2019 Queen’s Printer and Controller of HMSO
Chapter 1 Background
Admissions to hospital increasingly contribute to pressure on health system resources internationally. In the UK NHS, changes to commissioning arrangements have increased the focus on reducing hospital admissions. 1 In 2016–17, there were 5.8 million emergency admissions to hospitals, costing approximately £13.7B. 2 This situation poses a significant challenge to health services delivery. Factors contributing to health service pressures include the high and rising unit costs of unplanned hospital admissions compared with those of other forms of care; increasing admissions of older people; and the disruption that emergency admissions cause to elective health care, most notably to inpatient waiting lists, and to the individuals admitted. 1
Unplanned hospital admission rates vary between geographical areas from 90 to 139 per 1000 people, and variation in emergency admission rates is even higher. 3 The existence of such variation across the NHS indicates that there is potential to reduce hospital admission rates. The way in which emergency admissions are recorded also varies between institutions and this makes it more difficult to get an accurate picture of the current situation.

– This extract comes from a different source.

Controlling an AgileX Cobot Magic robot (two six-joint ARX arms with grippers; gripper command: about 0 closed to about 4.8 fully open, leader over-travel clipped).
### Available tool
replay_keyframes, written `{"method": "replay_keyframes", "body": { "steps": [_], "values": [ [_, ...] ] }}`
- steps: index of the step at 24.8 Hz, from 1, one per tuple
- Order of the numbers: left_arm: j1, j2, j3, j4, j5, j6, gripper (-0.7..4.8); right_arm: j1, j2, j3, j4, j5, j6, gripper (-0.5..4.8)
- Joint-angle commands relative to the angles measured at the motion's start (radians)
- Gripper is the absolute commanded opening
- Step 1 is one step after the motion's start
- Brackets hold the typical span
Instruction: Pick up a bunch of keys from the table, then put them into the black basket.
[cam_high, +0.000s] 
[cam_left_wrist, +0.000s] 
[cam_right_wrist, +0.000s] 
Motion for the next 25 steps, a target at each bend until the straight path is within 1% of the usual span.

Interest in reducing admissions focuses in particular on a group of ambulatory care sensitive conditions (ACSCs), defined as conditions for which hospital admission could be prevented with care delivered in the primary care setting. 4 These include asthma, chronic obstructive pulmonary disease (COPD), diabetes, epilepsy, hypertensive disease, dementia and heart failure. 5
The terminology in this field is complex. Terms such as ‘unplanned admissions’, ‘inappropriate admissions’, ‘unnecessary admissions’, ‘preventable admissions’ and ‘avoidable admissions’ are widely used but not always in a consistent way. Unplanned admissions may be defined as admissions or re-admissions involving an overnight stay in hospital that were not previously planned or are defined as ‘elective’. 3 The term ‘avoidable admissions’ is often used to refer to admissions via emergency departments that could potentially be avoided through interventions in the urgent and emergency care system. The focus of this evidence synthesis project is on preventable admissions, defined as admissions for ACSCs and other long-term conditions that could potentially be prevented by provision of appropriate care and services in primary care and community settings. However, the two categories are not mutually exclusive and some interventions to reduce preventable admissions or re-admissions may be delivered in pre-hospital, emergency department or other hospital settings.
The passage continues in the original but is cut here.